Supplied material:
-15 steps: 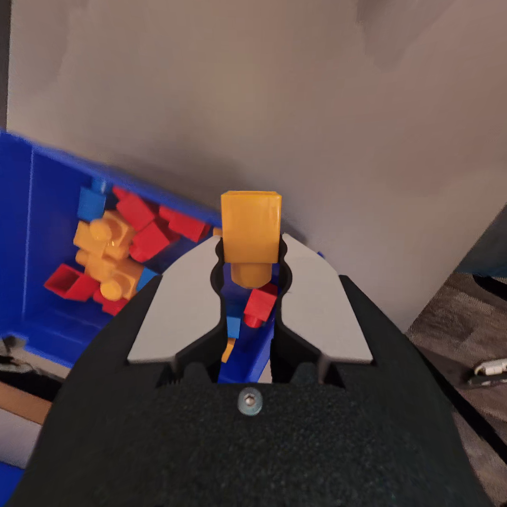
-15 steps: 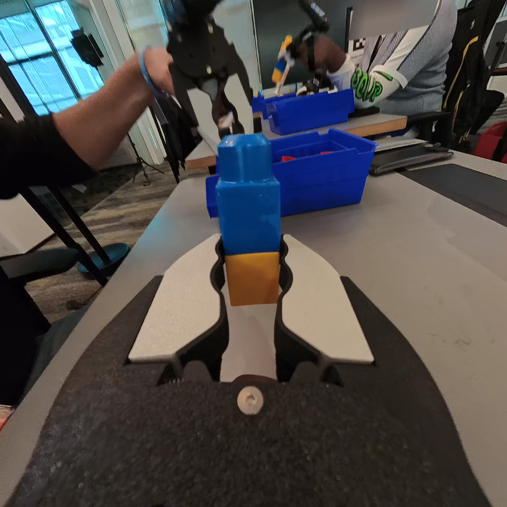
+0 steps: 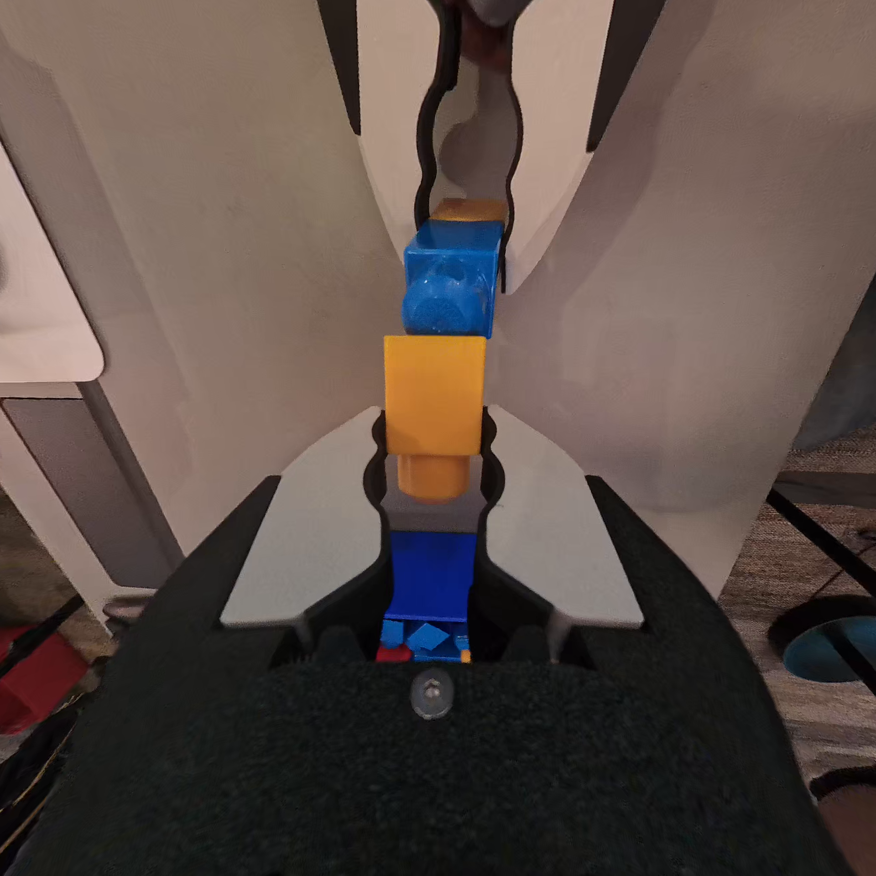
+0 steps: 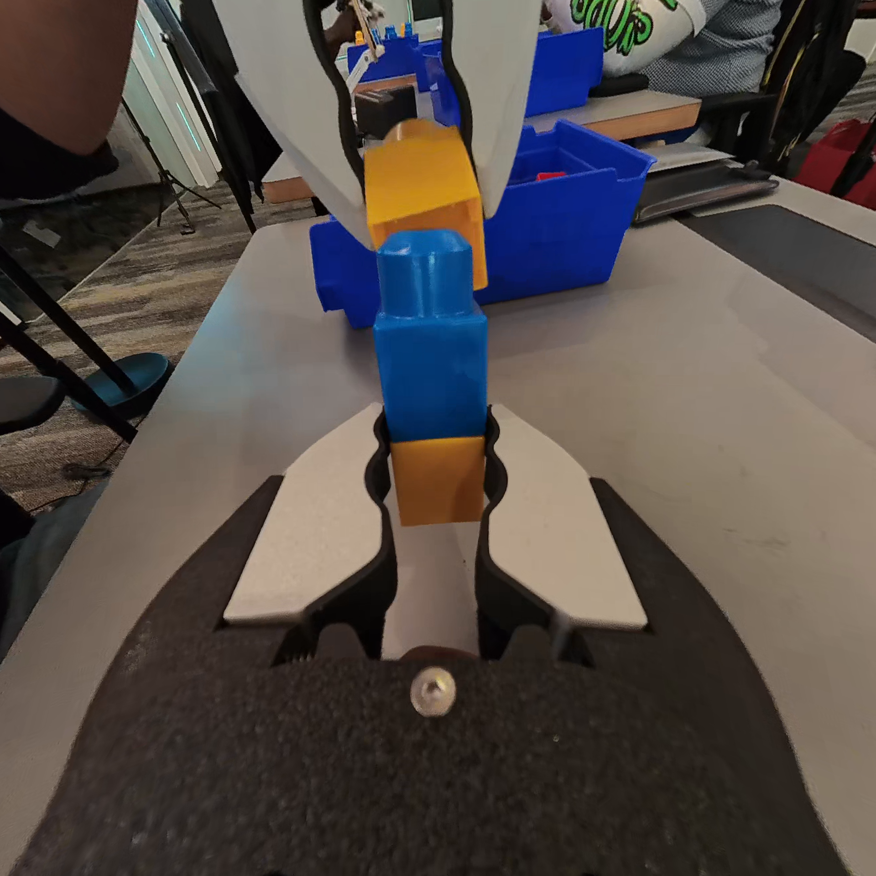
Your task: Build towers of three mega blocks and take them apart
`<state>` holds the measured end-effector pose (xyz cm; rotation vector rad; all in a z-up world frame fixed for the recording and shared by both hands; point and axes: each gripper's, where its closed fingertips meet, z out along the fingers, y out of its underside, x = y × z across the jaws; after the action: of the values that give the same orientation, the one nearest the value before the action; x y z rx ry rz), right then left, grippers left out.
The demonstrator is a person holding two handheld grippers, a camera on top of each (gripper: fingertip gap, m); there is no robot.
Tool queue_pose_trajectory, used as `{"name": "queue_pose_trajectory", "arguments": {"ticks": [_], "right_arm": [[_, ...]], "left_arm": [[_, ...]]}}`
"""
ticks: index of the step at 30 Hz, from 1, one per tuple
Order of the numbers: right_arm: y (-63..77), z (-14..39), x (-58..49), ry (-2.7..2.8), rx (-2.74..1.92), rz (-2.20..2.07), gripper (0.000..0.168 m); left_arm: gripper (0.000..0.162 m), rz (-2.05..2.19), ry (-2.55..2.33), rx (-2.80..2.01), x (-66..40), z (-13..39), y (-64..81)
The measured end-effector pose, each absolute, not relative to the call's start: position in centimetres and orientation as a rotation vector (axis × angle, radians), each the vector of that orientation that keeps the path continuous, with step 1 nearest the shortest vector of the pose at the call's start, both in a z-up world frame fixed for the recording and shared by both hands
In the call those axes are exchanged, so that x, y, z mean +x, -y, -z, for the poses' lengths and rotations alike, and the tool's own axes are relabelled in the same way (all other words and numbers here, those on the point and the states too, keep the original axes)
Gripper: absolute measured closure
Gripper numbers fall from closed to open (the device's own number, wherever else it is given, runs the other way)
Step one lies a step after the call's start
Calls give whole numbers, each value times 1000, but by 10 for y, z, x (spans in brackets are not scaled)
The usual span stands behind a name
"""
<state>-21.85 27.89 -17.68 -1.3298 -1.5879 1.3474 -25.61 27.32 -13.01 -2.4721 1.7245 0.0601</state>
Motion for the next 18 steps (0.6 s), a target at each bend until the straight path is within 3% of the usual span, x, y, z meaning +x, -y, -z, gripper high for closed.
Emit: {"name": "queue_pose_trajectory", "arguments": {"ticks": [18], "right_arm": [[-280, 171, -217, 1556, -1321, -1407, 132]], "left_arm": [[126, 461, -1600, -2337, -201, 120, -290]]}}
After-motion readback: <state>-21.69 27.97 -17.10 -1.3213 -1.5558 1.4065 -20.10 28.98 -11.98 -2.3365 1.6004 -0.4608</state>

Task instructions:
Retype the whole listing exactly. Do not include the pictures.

Solution to this problem:
-15 steps: 
-15 steps: 
+0 steps: 
+0 steps: 
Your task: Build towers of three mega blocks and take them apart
`<state>` holds the measured end-effector pose (xyz cm; rotation vector rad; all in a z-up world frame fixed for the recording and shared by both hands; point and axes: each gripper's, where its closed fingertips meet, z out along the fingers, y out of its underside, x = y × z across the jaws; after the action: of the values that give the same orientation, the one nearest the value before the action; x y z rx ry rz), right then left, grippers left out.
The demonstrator is a person holding two handheld grippers, a camera on top of each (gripper: fingertip gap, m); there is no robot.
Tool queue_pose_trajectory, used as `{"name": "queue_pose_trajectory", "arguments": {"ticks": [_], "right_arm": [[_, ...]], "left_arm": [[_, ...]]}}`
"""
ticks: index of the step at 30 Hz, from 1, one per tuple
Order of the numbers: right_arm: y (-63..77), z (-14..39), x (-58..49), ry (-2.7..2.8), rx (-2.74..1.92), rz (-2.20..2.07), gripper (0.000..0.168 m); left_arm: gripper (0.000..0.162 m), rz (-2.05..2.19), ry (-2.55..2.33), rx (-2.80..2.01), x (-66..40), z (-13..39), y (-64..81)
The measured end-effector pose, each absolute, not relative to the call's start: position in centimetres and orientation as a rotation vector (axis × angle, radians), each the vector of that orientation that keeps the path continuous, with step 1 nearest the shortest vector of the pose at the call's start, both in a z-up world frame fixed for the recording and shared by both hands
In the call those axes are exchanged, so that x, y, z mean +x, -y, -z, for the poses' lengths and rotations alike, and the tool's own axes are relabelled in the same way (all other words and numbers here, those on the point and the states too, keep the original axes)
Gripper: absolute measured closure
Gripper numbers fall from closed to open (the device's own number, wherever else it is given, runs the other way)
Step one lies a step after the call's start
Calls give whole numbers, each value times 1000, but by 10 for y, z, x (spans in brackets are not scaled)
The usual span stands behind a name
"""
<state>-21.85 27.89 -17.68 -1.3298 -1.5879 1.3474 -25.61 27.32 -13.01 -2.4721 1.7245 0.0601</state>
Motion for the next 18 steps (0.6 s), a target at each bend until the straight path is within 3% of the usual span, x, y, z meaning +x, -y, -z, gripper high for closed.
Emit: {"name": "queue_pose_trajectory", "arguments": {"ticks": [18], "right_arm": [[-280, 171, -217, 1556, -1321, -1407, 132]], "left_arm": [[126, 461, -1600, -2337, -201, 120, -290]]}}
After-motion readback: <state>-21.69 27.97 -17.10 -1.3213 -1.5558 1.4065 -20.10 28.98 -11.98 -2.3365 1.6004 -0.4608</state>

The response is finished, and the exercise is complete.